Stageplek Celtherapie

Bedrijf
Amsterdam UMC
Type
Stage
Locatie
Amsterdam
Branche / Vakgebied
Medisch
Vereiste taal
Engels, Nederlands

Omschrijving

Academic Multiple Myeloma CAR-T therapy development

The Hematology Department of the Amsterdam University Medical Center (location VUmc) is one of the largest Dutch treatment centers for patients suffering from hematological cancers (leukemia, lymphoma, and myeloma). The Department also conducts research into better cancer treatment, with a focus on advanced cellular immune therapy. The Department develops innovative CAR-T cell therapy and tests these in clinical trials.

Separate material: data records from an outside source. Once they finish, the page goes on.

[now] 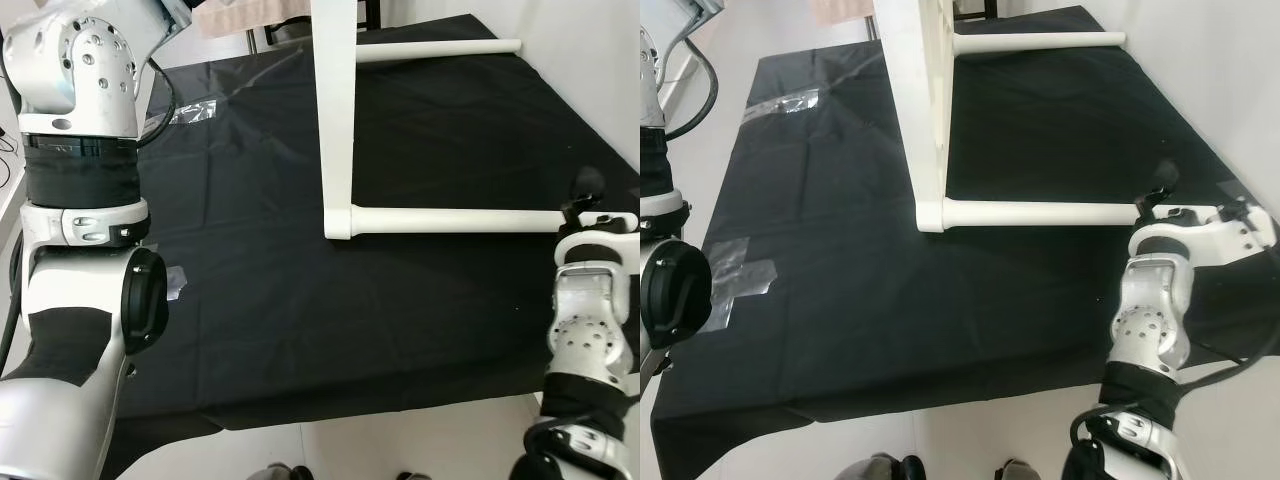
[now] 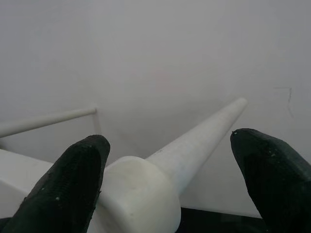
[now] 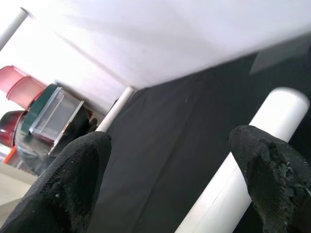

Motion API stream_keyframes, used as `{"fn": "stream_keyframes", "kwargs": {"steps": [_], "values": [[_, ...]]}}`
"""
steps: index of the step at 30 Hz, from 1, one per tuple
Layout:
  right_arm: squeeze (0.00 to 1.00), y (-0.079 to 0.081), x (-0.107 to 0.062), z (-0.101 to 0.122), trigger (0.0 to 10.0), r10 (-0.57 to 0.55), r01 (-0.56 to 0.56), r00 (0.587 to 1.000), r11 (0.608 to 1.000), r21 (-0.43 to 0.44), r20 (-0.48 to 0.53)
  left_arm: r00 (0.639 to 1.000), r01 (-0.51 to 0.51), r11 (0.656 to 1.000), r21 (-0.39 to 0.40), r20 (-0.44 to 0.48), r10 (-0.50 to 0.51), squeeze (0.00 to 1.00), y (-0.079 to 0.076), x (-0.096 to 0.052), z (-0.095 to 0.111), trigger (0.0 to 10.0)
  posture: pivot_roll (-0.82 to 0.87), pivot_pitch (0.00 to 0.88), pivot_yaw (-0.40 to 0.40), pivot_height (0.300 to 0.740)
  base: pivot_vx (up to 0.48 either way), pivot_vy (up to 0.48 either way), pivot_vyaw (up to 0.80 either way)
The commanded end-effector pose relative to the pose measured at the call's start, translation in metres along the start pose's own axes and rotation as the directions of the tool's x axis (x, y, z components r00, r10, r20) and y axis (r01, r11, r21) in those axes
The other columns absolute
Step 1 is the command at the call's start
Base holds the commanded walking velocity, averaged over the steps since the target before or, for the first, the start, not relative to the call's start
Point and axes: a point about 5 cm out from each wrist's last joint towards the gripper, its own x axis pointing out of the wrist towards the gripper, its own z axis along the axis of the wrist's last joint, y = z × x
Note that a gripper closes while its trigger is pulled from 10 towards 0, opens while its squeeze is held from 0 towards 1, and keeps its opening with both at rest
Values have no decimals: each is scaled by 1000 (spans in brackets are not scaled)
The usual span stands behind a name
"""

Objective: Building children table

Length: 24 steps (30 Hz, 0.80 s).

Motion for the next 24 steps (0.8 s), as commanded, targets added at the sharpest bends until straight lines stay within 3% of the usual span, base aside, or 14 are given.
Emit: {"fn": "stream_keyframes", "kwargs": {"steps": [1,2,3,4,6,8,13,15,24], "values": [[0,11,-3,8,10000,98,-95,995,990,-102,24,999,44,999,-18,3,-44,0,-4,-6,1,10000,-4,183,93,740,0,0,0],[0,19,-6,10,10000,171,-165,985,967,-192,15,997,77,996,-42,5,-77,0,-8,-10,-1,10000,-12,178,94,740,0,0,0],[0,19,-6,10,10000,171,-165,985,967,-192,15,997,77,996,-42,5,-77,0,-8,-10,-1,10000,-12,178,94,740,0,0,0],[0,29,-10,8,10000,247,-241,969,927,-289,-16,988,151,985,-78,17,-150,0,-18,-17,-5,10000,-14,172,92,740,0,0,0],[0,32,-12,4,10000,265,-263,963,911,-317,-36,984,178,979,-98,20,-177,0,-23,-20,-7,10000,-15,171,92,740,0,0,0],[0,45,-21,-8,10000,320,-338,941,863,-374,-111,977,210,966,-152,18,-210,0,-35,-34,-19,10000,-24,163,81,740,0,0,0],[0,52,-23,-14,10000,353,-378,925,835,-399,-139,975,220,957,-190,10,-223,0,-40,-43,-27,10000,-26,159,75,740,0,0,0],[0,58,-21,-18,10000,369,-397,918,828,-397,-148,972,225,938,-262,-6,-235,0,-50,-64,-41,10000,-24,150,62,740,0,0,0],[0,55,-17,-21,10000,349,-381,924,810,-445,-156,988,140,920,-367,-10,-154,0,-55,-91,-59,10000,-20,145,51,740,0,0,0]]}}
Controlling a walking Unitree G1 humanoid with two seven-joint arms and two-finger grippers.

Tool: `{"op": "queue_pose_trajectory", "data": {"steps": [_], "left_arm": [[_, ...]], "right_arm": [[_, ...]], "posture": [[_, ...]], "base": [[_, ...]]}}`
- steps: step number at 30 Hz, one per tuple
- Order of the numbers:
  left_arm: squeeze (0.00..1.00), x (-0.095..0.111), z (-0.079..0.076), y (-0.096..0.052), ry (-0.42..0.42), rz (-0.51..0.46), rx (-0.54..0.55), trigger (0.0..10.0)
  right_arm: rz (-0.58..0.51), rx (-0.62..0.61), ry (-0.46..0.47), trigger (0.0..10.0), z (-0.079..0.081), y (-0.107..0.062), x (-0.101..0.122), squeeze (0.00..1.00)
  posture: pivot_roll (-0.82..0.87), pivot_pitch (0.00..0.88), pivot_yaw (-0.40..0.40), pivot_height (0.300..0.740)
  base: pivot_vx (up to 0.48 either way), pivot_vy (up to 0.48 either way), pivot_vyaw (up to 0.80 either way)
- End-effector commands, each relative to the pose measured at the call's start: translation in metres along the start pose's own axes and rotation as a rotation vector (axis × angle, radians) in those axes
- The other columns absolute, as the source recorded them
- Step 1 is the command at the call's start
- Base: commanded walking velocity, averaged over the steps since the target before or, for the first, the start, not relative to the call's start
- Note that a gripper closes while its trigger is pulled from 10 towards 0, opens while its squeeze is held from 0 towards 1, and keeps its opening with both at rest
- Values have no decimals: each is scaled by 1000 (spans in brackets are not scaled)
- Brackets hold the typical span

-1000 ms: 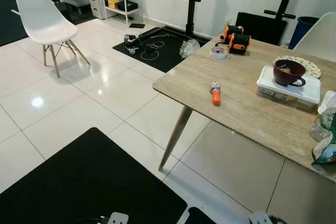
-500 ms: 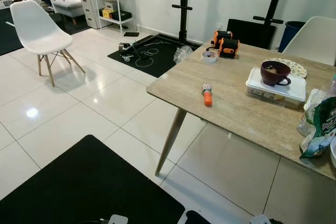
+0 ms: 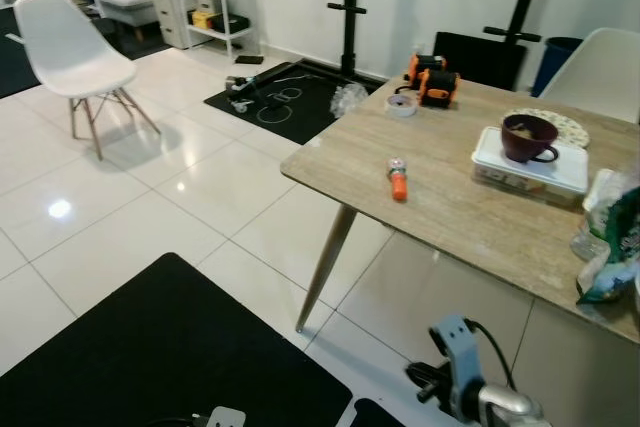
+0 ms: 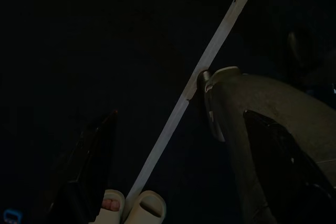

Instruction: Restocking fridge

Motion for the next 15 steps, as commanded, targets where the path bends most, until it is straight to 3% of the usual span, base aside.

Cancer is the second cause of premature death world-wide. Classic cancer treatment, focused on killing or removing cancer cells, consistis of chemotherapy, surgery, radiation, or combinations of these. While they can be very effective and in many cases are currently the standard treatment, they are all susceptible to treatment resistance and tumor recurrence, and are hampered by severe, sometimes fatal side-effects. Recently, immunotherapy, which aims at restoring the patient‘s own immune system to recognize and destroy tumours, has shown great clinical success. One form of immunotherapy is adoptive cell transfer; the transfer of immune cells into the cancer patient.

Currently, these are usually T cells extracted from the patient, genetically modified and cultured in vitro and returned to the same patient by infusion, to act as a „living drug“. At present, the most successful genetic modification entails introduction of chimeric antigen receptors (CARs), chimeric in that they combine both antigen-binding and T cell activating functions into a single receptor. CARs give T cells novel ability to target a specific antigen present on the cell surface of the tumor cells, and upon binding cause T cell proliferation and activate a cytotoxic T cell response to destroy these targeted cancer cells. CAR-T therapy has shown tremendous clinical promise, currently over 1,000 clinical trials are in progress, and six different CAR-T products have been approved for use as cancer therapy. Limitations to CAR-T therapy include toxicity to the patient, with serious (but transient) side effects, therapy escape by the tumor downregulating the expression of the targeted surface receptor, or the limited life span of the infused CAR-T cells. For this reason, CAR optimization is receiving intense attention from research groups worldwide. Our Department has recently published a dual CAR molecule that shows increased cytoxicity and increases the efficacy time of CAR-T cells. We are currently developing this molecule into a clinically effective cell therapy. The student project includes optimization of our CAR leads, optimization of current GMP T-cell culture process, testing of patient cells for clinical prioritization, and assay development. Techniques used are DNA cloning, cell culture, virus transduction, and various molecular biology and flow cytometry assays.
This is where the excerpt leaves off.